EXERCISE:
Return only the count of lines in the listing below where the word "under" appears.

DATA EXTRACT:
::::
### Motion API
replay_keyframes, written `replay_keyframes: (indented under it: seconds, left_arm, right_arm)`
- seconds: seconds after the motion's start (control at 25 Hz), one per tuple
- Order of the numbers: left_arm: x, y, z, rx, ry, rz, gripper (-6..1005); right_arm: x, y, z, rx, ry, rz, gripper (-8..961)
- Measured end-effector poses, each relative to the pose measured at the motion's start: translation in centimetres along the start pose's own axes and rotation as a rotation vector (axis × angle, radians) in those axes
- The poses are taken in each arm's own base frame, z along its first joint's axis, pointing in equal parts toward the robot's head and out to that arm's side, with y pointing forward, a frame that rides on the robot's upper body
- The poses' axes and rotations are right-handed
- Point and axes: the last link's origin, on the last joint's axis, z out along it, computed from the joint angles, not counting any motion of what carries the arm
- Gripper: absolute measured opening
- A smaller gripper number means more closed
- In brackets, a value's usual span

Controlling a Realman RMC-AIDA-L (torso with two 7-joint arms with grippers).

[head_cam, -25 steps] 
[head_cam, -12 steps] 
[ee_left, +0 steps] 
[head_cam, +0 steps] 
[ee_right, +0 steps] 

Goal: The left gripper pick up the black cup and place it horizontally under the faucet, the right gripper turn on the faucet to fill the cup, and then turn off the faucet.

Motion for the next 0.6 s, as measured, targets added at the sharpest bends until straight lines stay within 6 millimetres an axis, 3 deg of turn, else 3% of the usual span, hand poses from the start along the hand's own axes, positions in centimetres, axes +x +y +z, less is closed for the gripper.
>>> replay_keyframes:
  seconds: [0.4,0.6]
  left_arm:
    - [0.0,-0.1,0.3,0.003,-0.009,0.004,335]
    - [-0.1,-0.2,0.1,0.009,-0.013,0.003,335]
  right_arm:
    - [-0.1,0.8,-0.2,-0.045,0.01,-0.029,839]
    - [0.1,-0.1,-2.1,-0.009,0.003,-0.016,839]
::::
RESULT OF THIS TASK:
2